Problem description >>
Pull every line that includes the word "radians" out of the data below and copy it.

Provided material >>
● ● ● ● ● ● ●

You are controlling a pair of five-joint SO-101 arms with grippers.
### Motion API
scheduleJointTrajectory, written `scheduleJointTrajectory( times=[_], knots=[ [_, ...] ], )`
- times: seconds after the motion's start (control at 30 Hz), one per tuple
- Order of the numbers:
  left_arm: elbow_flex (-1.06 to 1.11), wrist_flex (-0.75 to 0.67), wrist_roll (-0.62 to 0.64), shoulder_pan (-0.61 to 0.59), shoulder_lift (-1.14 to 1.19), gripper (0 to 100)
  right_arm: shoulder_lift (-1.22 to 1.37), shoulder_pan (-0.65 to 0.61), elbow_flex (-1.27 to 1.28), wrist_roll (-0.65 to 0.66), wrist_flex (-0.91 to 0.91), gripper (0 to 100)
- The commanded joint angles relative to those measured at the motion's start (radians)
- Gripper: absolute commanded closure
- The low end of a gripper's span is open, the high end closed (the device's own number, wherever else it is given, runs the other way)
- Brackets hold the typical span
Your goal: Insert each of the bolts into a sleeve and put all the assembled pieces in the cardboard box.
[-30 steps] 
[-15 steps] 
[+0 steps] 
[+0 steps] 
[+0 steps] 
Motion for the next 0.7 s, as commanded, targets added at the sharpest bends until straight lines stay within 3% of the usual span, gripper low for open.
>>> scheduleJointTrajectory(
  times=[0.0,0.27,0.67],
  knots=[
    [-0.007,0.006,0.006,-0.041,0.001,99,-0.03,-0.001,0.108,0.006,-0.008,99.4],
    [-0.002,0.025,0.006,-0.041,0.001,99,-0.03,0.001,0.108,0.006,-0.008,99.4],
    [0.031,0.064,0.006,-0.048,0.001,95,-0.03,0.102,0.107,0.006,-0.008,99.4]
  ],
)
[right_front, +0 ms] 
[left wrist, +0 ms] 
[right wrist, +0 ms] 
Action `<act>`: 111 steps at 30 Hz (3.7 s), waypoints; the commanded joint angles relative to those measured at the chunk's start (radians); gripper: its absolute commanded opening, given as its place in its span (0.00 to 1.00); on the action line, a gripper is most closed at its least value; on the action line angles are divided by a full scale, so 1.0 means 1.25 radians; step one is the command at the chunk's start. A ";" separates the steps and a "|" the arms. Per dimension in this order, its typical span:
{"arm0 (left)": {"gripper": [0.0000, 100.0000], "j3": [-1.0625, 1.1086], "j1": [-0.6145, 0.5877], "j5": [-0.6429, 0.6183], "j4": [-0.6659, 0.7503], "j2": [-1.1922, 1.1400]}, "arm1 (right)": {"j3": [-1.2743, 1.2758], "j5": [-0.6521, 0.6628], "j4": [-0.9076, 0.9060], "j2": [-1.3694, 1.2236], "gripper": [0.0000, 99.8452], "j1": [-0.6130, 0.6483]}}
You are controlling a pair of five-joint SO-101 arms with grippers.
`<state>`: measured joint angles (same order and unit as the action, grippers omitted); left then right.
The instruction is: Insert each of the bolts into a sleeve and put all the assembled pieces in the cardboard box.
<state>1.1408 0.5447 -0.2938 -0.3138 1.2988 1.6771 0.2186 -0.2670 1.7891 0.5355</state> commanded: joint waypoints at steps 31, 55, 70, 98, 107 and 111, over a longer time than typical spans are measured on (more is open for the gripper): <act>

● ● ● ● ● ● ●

Response to this exercise >>
- The commanded joint angles relative to those measured at the motion's start (radians)
Action `<act>`: 111 steps at 30 Hz (3.7 s), waypoints; the commanded joint angles relative to those measured at the chunk's start (radians); gripper: its absolute commanded opening, given as its place in its span (0.00 to 1.00); on the action line, a gripper is most closed at its least value; on the action line angles are divided by a full scale, so 1.0 means 1.25 radians; step one is the command at the chunk's start. A ";" separates the steps and a "|" the arms. Per dimension in this order, its typical span:

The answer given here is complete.